El médico de prisiones (o cualquier médico de un centro sanitario) no podrá suministrar alimentos por la fuerza contra la voluntad del sujeto que se encuentra en ayuno voluntario, siempre que esta negativa se presta libremente y en pleno uso de sus facultades mentales, y no exista grave riesgo para su vida. No hay que olvidar que el debilitamiento que supone la falta de alimentos, y especialmente de agua, puede influir en la capacidad de decidir del sujeto.  También pueden existir cuestiones políticas.

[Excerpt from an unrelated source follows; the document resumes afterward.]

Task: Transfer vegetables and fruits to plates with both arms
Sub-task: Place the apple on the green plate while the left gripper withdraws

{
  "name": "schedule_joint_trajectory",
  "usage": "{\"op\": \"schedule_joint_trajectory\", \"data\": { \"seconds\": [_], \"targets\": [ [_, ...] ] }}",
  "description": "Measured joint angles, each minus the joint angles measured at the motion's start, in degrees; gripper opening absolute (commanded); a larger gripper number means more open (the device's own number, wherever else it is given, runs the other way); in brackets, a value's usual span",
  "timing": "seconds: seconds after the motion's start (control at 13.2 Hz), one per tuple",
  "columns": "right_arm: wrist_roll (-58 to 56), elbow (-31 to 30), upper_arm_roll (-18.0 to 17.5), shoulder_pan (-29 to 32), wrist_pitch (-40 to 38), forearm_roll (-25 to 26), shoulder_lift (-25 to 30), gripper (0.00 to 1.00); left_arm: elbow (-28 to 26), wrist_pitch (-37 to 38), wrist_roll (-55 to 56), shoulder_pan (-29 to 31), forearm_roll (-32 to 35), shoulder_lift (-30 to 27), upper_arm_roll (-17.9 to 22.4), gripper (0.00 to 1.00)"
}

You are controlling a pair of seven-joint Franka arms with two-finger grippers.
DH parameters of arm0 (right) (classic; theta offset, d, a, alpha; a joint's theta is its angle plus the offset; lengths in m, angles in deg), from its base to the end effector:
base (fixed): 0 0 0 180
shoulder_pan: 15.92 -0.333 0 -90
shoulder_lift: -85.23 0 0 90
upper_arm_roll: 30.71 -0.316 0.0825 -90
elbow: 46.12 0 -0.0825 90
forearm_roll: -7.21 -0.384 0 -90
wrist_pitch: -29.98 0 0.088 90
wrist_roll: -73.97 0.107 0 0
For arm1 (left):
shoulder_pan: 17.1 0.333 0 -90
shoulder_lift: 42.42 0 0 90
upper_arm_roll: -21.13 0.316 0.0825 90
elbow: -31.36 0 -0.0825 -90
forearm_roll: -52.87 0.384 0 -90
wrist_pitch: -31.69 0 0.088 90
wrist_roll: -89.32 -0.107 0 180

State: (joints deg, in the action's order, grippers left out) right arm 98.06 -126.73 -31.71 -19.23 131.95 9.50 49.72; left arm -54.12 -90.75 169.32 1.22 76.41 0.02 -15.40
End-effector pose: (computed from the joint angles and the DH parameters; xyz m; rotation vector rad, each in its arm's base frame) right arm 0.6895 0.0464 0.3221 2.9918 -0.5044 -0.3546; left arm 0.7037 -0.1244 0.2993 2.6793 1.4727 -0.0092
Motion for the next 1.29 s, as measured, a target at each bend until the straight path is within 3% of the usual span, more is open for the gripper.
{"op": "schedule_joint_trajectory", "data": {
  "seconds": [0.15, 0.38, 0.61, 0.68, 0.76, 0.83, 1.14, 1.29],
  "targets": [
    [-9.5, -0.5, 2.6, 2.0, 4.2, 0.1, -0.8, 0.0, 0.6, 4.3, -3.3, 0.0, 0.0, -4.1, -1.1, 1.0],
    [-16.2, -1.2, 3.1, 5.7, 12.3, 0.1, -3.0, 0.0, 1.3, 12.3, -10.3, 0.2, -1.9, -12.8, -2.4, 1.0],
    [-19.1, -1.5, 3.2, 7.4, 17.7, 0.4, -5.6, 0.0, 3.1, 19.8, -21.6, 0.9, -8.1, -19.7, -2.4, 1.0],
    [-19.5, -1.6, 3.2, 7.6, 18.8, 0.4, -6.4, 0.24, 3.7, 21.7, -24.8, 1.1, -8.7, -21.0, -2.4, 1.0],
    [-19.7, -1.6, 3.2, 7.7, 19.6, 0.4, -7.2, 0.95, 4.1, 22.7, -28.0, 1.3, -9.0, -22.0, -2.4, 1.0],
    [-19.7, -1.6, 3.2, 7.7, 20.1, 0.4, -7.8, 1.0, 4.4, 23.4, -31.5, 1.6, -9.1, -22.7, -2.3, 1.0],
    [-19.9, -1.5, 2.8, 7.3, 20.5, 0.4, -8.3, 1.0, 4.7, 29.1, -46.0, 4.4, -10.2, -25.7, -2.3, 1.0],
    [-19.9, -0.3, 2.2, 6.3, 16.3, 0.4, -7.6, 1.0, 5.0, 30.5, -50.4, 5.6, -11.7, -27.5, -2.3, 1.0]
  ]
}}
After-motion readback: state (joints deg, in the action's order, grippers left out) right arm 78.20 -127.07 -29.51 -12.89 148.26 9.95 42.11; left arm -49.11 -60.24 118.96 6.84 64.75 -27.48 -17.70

El médico tendrá el deber de alimentar cuando la persona se encuentra en una situación tal que de no intervenir sufriría lesiones irreversibles; hay que tener en cuenta que tienen el deber de velar por la salud de los que están en un centro penitenciario.

En el momento en que el huelguista se encuentra en una situación próxima de peligro grave para su integridad física o mental, el médico que llevara a cabo la alimentación forzosa en todo caso estaría amparado en la causa de justificación de estado de necesidad, no cometiendo ningún delito de coacción, pues la vida es un valor superior al de la libertad.

La posición de garante del médico cesa en el momento en el que el sujeto renuncia a ella de forma voluntaria, por decisión válida. Si en estos casos el huelguista de hambre fallece, el médico no habrá cometido un homicidio en comisión por omisión, pero sí un delito de omisión del deber de socorro. Si alimenta al paciente contra su voluntad está exento de responsabilidad por la causa de justificación de estado de necesidad.

La jurisprudencia justifica la intervención coactiva de la Administración en estos casos. Hay que tener en cuenta que, aunque el suicidio es conducta penalmente impune, los que se someten a una huelga de hambre buscando cualquier tipo de reivindicación normalmente no tienen intención de morir.